問題は、顔や首にできるイボ状の突起、ぶつぶつ、盛り上がり、小腫瘤がイボかどうかですが、それがウイルスによるイボである確率は50人~100人に一人程度です。これは、30年以上の臨床経験から導き出したもので,カルテから証明できます。

顔や首にできるイボ状の多くは、老人性のシミ、軟繊維腫、アクロコードン(スキンタッグ)、ホクロ、丘疹(きゅうしん)、汗管種(かんかんしゅ)、皮脂腺の増殖、稗粒種(ひりゅうしゅ)と呼ばれるもので、ウイルスとは関係ありません。

この写真のように、首にできたイボ状のものは、スキンタッグといわれる、老人性のシミの一種です。ウイルス性ではないので、ヨクイニンは効きません。 

 

 

同様に、イボ状のホクロは、イボではなく、ホクロです。小豆(あずき)状のほくろが小豆でないのと同じで、これをいくら集めても、ぜんざいはできませんね。

顔や首にあるものが、本当のイボか、いぼ状の他の物かは、素人では判断ができません。このことは、製薬会社はわかっているはずです。診察に来られた老人性のシミの患者さんが、3年以上飲みつづけて、効果がなかった、という馬鹿な話になるわけです

ヨクイニンがイボの30%に効果があるとして、150人~300人に、一人の割合で、効くということになります。言い換えると、残りの149人~299人は、効果がないということです。

 

 

このようなスキンタッグは、当院では、50個を5分で取ることができます。術後3週間の状態です。再発はしません。
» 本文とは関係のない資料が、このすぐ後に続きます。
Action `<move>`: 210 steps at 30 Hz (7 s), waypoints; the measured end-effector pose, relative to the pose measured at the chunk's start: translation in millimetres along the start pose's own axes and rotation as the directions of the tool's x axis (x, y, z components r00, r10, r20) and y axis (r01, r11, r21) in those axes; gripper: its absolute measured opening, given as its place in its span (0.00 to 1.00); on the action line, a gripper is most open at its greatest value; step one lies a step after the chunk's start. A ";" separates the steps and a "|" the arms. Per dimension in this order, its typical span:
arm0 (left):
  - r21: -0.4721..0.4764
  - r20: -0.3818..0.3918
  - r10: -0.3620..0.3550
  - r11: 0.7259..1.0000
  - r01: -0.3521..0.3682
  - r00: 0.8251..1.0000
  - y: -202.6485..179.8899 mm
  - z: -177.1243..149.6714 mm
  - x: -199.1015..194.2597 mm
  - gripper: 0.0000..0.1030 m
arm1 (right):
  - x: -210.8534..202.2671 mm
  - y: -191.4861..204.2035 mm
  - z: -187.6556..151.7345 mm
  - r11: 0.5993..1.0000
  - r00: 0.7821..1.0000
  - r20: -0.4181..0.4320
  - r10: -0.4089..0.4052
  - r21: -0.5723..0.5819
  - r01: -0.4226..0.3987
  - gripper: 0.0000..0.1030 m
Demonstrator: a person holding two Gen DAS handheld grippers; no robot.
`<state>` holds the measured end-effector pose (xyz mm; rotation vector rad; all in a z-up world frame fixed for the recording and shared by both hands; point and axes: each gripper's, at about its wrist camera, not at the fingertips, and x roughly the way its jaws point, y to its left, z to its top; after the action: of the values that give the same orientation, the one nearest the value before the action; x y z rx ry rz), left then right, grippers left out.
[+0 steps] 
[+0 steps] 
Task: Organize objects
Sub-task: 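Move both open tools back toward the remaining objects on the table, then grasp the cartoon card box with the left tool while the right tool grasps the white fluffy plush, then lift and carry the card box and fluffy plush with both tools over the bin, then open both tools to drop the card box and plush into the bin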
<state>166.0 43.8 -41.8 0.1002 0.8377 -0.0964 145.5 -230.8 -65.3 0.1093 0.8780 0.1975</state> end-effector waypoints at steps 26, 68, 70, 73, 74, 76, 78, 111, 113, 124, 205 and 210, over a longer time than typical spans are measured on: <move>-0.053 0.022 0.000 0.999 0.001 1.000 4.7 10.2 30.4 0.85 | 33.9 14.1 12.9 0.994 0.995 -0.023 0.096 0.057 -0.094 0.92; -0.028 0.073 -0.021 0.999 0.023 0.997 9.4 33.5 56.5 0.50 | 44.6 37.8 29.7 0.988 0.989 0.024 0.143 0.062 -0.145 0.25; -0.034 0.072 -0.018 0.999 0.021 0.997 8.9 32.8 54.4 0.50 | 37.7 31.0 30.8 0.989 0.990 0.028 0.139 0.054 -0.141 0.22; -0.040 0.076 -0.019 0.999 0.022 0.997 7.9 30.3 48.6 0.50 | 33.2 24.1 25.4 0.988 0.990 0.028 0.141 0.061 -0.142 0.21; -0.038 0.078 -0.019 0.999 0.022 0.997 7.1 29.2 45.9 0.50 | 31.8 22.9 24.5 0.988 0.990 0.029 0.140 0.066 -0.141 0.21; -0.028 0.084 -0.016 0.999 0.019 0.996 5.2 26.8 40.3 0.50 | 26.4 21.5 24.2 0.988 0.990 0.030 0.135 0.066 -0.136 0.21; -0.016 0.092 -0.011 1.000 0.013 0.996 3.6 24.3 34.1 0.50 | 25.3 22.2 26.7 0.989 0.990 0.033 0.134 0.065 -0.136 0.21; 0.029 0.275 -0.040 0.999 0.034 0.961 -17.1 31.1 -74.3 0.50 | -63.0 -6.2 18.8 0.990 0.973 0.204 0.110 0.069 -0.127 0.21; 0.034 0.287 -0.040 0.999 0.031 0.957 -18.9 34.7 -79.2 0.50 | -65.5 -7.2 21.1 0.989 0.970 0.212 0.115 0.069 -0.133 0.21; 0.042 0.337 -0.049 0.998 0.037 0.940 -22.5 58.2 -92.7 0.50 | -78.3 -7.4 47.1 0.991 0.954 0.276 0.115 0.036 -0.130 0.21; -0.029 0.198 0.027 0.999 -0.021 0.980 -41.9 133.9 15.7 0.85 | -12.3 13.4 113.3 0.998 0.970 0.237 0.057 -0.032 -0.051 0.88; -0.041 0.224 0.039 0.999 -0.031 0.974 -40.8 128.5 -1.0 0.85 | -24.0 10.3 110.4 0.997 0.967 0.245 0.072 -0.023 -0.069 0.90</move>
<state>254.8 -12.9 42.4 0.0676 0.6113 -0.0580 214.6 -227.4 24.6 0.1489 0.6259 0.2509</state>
効きもしない薬を飲みつづけるのは、お金の無駄使い以外の、何物でもありませんね。

だいたい、テレビなどの広告などに、何の効き目のない健康食品が、多すぎます。

そのほとんどに

「これは個人の感想で、効力をあらわすものではありません」

と書いてあります。いいかえると

「これは、この人が勝手に言っているだけで、なんの効力もありません」

と、言う意味です。

まあ、正直に告白しているだけ、ましですが、こういった商品を買う人の気が知れません。

自分の父親が白い犬であると思っている、どう考えても、家族全員が統合失調症であるようなCMを毎日、見せられているので、日本人全体が、おかしくなっているのでしょうか。
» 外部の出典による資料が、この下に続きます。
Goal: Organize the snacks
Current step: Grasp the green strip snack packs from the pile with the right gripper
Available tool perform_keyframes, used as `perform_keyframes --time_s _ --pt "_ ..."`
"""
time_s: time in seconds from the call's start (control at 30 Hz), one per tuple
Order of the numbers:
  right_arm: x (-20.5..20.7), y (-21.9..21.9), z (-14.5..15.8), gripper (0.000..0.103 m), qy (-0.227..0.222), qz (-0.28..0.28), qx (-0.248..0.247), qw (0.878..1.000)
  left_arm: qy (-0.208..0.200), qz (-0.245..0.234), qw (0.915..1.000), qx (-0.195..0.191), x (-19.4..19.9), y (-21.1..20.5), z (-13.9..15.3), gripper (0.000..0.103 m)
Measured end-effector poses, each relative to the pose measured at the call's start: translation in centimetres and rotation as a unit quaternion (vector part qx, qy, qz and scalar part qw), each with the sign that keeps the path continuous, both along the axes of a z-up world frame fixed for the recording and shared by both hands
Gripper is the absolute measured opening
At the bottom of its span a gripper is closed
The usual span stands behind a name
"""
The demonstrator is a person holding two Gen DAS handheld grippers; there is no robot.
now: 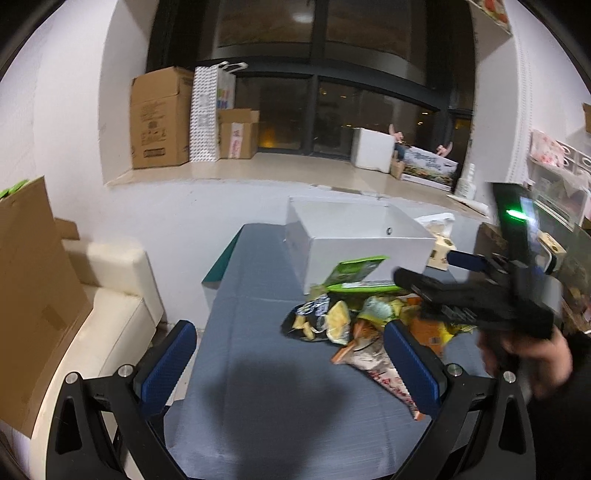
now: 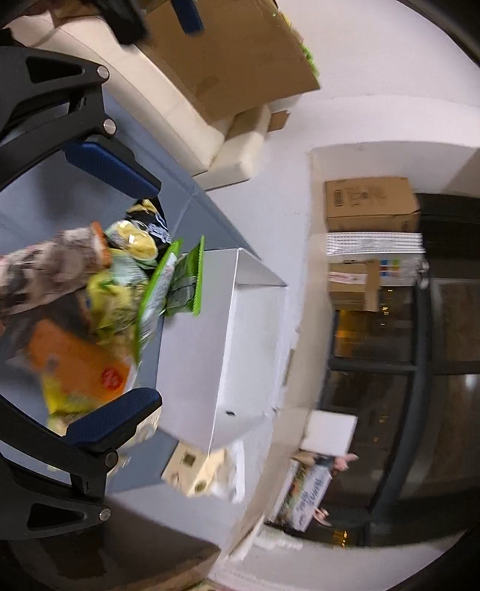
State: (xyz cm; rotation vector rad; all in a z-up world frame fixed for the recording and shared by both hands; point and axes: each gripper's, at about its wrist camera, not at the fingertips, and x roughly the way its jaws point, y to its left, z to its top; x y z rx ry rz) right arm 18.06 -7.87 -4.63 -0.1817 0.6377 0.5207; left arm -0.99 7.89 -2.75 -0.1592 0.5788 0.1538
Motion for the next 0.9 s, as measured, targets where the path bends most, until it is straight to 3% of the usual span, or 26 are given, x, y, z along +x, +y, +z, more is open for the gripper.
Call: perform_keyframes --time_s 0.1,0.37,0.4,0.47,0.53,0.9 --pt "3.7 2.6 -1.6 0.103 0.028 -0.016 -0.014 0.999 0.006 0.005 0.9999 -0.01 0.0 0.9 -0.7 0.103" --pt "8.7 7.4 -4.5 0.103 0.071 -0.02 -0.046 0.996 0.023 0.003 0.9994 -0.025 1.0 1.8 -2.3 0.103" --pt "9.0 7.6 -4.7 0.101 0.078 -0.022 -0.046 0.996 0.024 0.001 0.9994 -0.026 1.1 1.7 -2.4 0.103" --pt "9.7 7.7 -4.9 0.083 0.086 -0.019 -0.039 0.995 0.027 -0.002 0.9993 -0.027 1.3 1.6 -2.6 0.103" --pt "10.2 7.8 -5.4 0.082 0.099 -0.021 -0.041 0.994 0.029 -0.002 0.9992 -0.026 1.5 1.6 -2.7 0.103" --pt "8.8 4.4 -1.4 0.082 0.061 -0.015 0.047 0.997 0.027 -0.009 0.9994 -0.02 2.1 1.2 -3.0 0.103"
はっきりとした根拠や証拠もないのに、人の言うことを簡単に信じたり、ありえない配当のもうけ話、振り込め詐欺や特殊詐欺、効きもしない健康食品、きれいになるはずもない化粧品、寿命が縮まる健康診断、テレビや新聞に溢れる誇大広告、何々が体に良い、悪い、などのバラエティ番組・・・

このようなものに騙されることなく、何が真実で、その裏に隠されたものは何かを、少数意見なども参考にして、多面的に考えることが肝要です。その上で、自らの確立した信念を持つこと。

これが、人生には、不可欠なのです。 

と思いますが、いかがでしょう。